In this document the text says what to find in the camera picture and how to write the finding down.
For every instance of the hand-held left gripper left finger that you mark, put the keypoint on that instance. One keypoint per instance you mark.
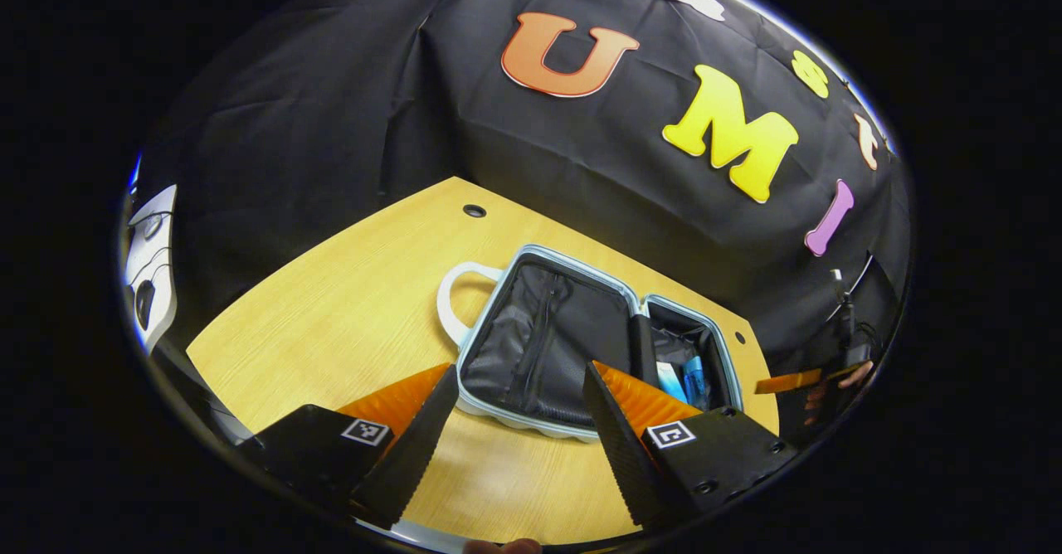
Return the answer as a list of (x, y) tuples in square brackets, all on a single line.
[(415, 454)]

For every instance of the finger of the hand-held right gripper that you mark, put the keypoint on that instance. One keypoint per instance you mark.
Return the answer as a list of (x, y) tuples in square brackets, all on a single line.
[(788, 381)]

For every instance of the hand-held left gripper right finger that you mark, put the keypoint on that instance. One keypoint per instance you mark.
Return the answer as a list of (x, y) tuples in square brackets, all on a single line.
[(618, 446)]

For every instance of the light blue suitcase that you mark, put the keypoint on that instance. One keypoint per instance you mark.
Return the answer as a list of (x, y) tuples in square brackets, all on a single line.
[(539, 347)]

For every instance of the white printed board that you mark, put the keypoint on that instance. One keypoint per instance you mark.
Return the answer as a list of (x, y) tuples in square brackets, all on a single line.
[(153, 243)]

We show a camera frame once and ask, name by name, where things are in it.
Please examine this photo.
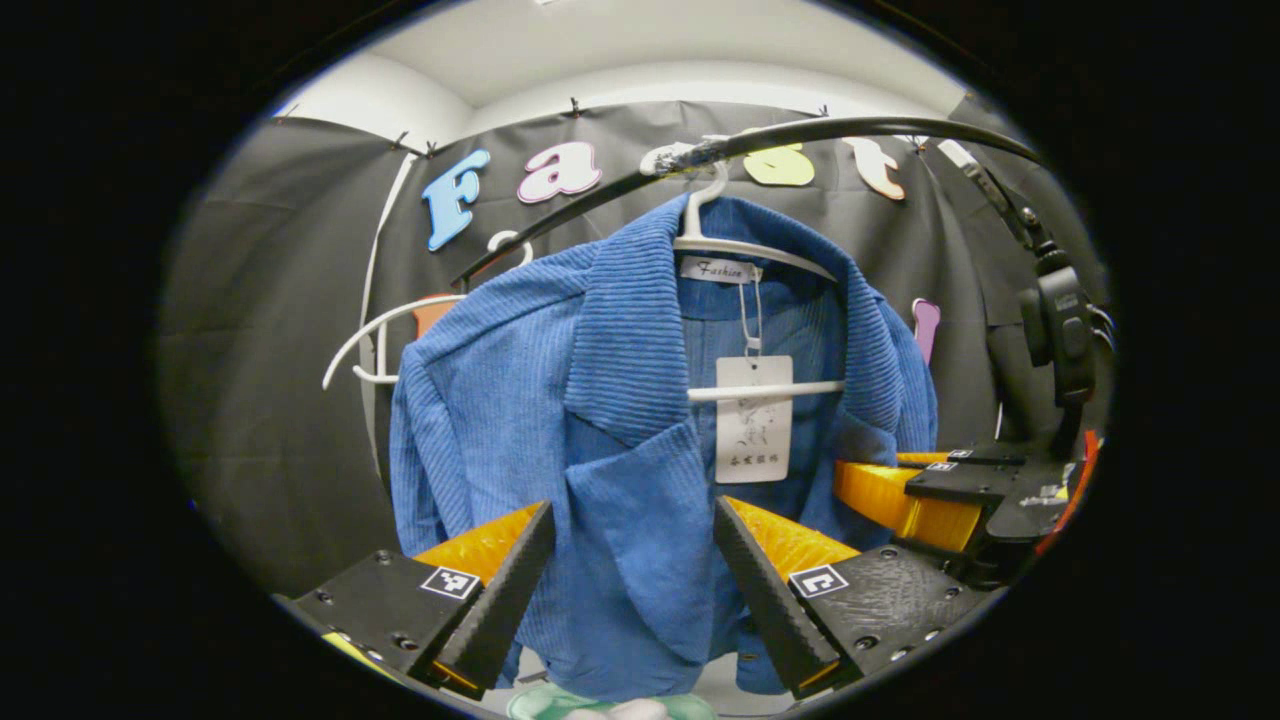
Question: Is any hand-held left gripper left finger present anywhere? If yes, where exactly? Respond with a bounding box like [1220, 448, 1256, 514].
[283, 500, 557, 701]

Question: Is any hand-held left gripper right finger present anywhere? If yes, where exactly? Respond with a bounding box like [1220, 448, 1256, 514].
[713, 495, 1001, 701]

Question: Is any green laundry hamper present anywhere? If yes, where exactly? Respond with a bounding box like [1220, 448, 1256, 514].
[505, 683, 717, 720]

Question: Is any blue corduroy jacket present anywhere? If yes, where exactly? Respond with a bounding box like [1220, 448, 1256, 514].
[388, 195, 939, 703]

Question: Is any white plastic hanger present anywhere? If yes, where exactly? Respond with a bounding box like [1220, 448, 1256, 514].
[322, 230, 536, 389]
[672, 160, 847, 404]

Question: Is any black clothes rack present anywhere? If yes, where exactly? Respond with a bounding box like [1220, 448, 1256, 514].
[450, 115, 1051, 291]

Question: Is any white paper hang tag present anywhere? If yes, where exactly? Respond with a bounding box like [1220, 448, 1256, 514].
[715, 355, 794, 485]

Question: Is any black backdrop cloth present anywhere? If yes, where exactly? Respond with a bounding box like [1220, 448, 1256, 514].
[160, 100, 1111, 601]

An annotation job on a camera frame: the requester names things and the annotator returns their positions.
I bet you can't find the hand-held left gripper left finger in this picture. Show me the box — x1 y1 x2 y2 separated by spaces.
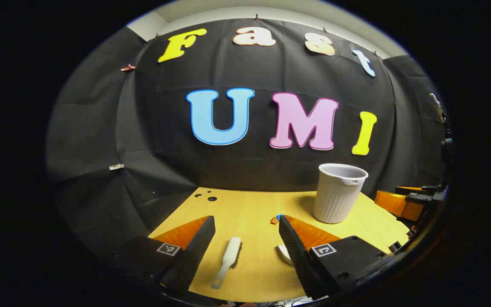
113 215 216 295

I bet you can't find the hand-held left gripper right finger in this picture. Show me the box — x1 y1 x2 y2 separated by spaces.
278 214 389 300

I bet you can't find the white dustpan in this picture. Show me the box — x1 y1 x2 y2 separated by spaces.
277 244 294 266

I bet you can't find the small white broom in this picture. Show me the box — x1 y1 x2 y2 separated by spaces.
211 237 242 290

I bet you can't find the white ribbed garbage bin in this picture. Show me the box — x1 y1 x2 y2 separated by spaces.
312 163 369 224

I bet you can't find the black backdrop cloth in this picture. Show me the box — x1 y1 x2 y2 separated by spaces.
45 18 453 273

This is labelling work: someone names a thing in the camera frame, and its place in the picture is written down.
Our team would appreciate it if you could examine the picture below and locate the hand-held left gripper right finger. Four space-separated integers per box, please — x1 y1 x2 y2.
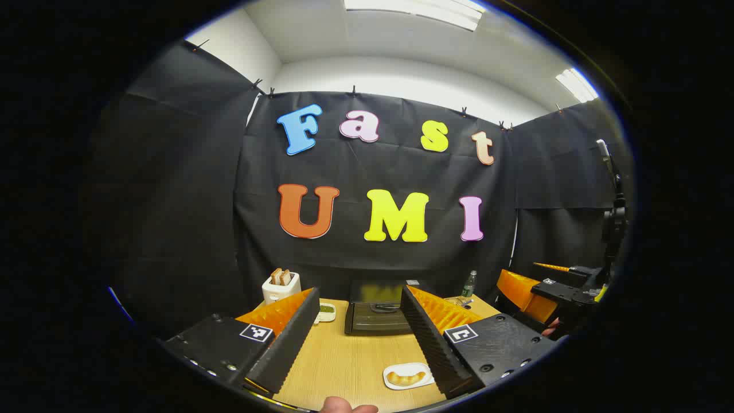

----------

■ **WHAT THE TASK REQUIRES**: Lines above with the string "that" need to be found and copied.

■ **ANSWER TO THE EXERCISE**:
For every instance of the hand-held left gripper left finger that you mark, put the keypoint on that instance. One keypoint per instance you mark.
For every instance of the finger of the hand-held right gripper that you mark, put the keypoint on that instance. One keypoint per instance you mark.
For every instance of the hand-held left gripper right finger that you mark, put the keypoint on that instance. One keypoint per instance you mark.
For every instance of the light blue suitcase that you mark, put the keypoint on that instance. One keypoint per instance you mark.
For every instance of the white printed board that you mark, put the keypoint on that instance. One keypoint per instance you mark.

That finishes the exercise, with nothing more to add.